3) Correcting the error has the effect of increasing the probability that a conspiracy is detected, in situations where one might wish to apply a non-homogeneous Poisson process. The reason this flaw did not alter the conclusions is that the flaw necessarily renders the analysis conservative. It’s as simple as that.
4) Expecting a citation to Box or Poisson when you use a Poisson model is like expecting a citation to Leibniz every time you integrate an equation. Perhaps desirable, but not strictly necessary and not a flaw to prevent publication.
5) While only three probabilities p could be generated from the empirical examples: that’s an improvement on the current number of estimates (i.e., none); Grimes conservatively uses the lowest estimated value in his analysis; and the paper includes a clear discussion of the limitations arising from the difficulty in estimating p. Future work could get more values of p.

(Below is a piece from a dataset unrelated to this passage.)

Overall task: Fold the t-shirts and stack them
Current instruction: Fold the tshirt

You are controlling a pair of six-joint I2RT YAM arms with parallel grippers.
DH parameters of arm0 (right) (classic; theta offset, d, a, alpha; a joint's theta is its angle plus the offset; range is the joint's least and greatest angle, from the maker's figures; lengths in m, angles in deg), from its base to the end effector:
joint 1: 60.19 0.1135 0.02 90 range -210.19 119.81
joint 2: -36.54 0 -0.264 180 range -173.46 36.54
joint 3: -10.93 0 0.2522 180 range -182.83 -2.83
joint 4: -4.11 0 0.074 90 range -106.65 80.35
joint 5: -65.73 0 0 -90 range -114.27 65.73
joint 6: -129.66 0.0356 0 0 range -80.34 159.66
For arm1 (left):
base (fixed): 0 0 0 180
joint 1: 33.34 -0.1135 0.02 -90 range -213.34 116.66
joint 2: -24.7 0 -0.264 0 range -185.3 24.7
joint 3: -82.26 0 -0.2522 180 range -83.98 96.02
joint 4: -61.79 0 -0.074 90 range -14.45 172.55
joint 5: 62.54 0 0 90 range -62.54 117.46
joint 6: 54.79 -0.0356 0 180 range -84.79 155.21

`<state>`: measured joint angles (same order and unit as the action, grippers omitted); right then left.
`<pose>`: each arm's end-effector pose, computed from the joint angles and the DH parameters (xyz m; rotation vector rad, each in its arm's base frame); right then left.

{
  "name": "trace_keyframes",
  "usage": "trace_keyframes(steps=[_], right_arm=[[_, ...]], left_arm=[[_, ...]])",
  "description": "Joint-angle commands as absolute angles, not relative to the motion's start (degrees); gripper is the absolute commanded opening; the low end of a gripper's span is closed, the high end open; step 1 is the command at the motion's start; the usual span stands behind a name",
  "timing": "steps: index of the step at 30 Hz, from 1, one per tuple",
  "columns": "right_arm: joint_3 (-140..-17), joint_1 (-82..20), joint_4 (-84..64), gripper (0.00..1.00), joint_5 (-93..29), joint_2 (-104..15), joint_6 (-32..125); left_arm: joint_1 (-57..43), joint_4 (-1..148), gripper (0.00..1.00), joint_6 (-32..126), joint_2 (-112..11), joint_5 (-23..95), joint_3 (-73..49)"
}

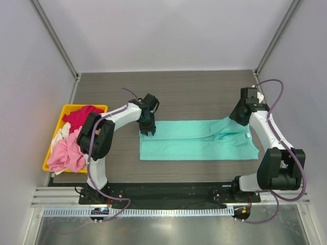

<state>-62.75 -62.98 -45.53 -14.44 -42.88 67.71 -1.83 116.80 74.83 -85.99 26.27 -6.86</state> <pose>0.2838 -0.0199 0.2580 0.7340 2.4075 -0.0397 0.3237 -0.1976 0.1692 -0.2096 2.8998 -0.2008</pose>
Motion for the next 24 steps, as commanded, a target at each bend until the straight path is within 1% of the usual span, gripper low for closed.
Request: trace_keyframes(steps=[1, 3, 8, 10, 14, 16, 18, 21, 22, 24], right_arm=[[-64.3, -63.1, -49.6, 0.4, -10.0, -41.2, 69.4], [-61.3, -63.1, -50.2, 0.4, -6.6, -38.7, 70.5], [-52.6, -63.3, -50.2, 0.4, -2.7, -33.1, 72.2], [-50.5, -63.4, -51.7, 0.4, 1.4, -31.5, 73.5], [-51.3, -63.5, -54.4, 0.4, 3.1, -26.9, 76.9], [-52.8, -63.5, -53.5, 0.41, 1.9, -25.1, 77.1], [-53.8, -63.5, -49.2, 0.41, -4.5, -25.2, 74.6], [-57.1, -63.5, -45.5, 0.41, -14.2, -29.9, 70.3], [-59.8, -63.4, -45.5, 0.41, -16.1, -34.4, 67.9], [-62.5, -62.7, -46.0, 0.41, -18.0, -39.2, 66.1]], left_arm=[[-1.9, 114.7, 0.34, 74.3, -86.0, 26.8, -7.8], [-1.9, 114.7, 0.34, 74.2, -86.2, 26.7, -8.0], [-1.9, 114.5, 0.34, 73.9, -86.5, 25.9, -9.0], [-1.9, 114.6, 0.34, 73.9, -86.5, 25.7, -8.9], [-1.9, 114.4, 0.34, 74.1, -86.3, 25.9, -8.9], [-1.9, 114.3, 0.34, 74.3, -86.1, 26.1, -8.8], [-1.8, 114.0, 0.34, 74.6, -85.5, 26.8, -8.9], [-1.8, 113.8, 0.35, 74.8, -84.5, 27.1, -9.0], [-1.7, 113.8, 0.34, 74.8, -84.1, 27.1, -8.7], [-1.7, 114.0, 0.35, 74.7, -83.4, 27.1, -8.4]])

RE: RE: RE: RE: Basic mathematical flaw in the methods section (responses to Tol, Robbins, Jones)
RichardSJTol replied to ChrisBauch on 05 Feb 2016 at 08:07 GMT
We all seem to agree that, had the methods section in the paper been correct, it would not have been new.
I agree with Chris that it is polite, but not necessary, to acknowledge Simeon Denis Poisson and David Cox when using their models. After all, this is now textbook material.
The paper's contribution thus lies in its empirical contribution.I think the number of observations is too low to support any conclusion, but standards of proof vary. It was a mistake to highlight this minor contribution in the popular media.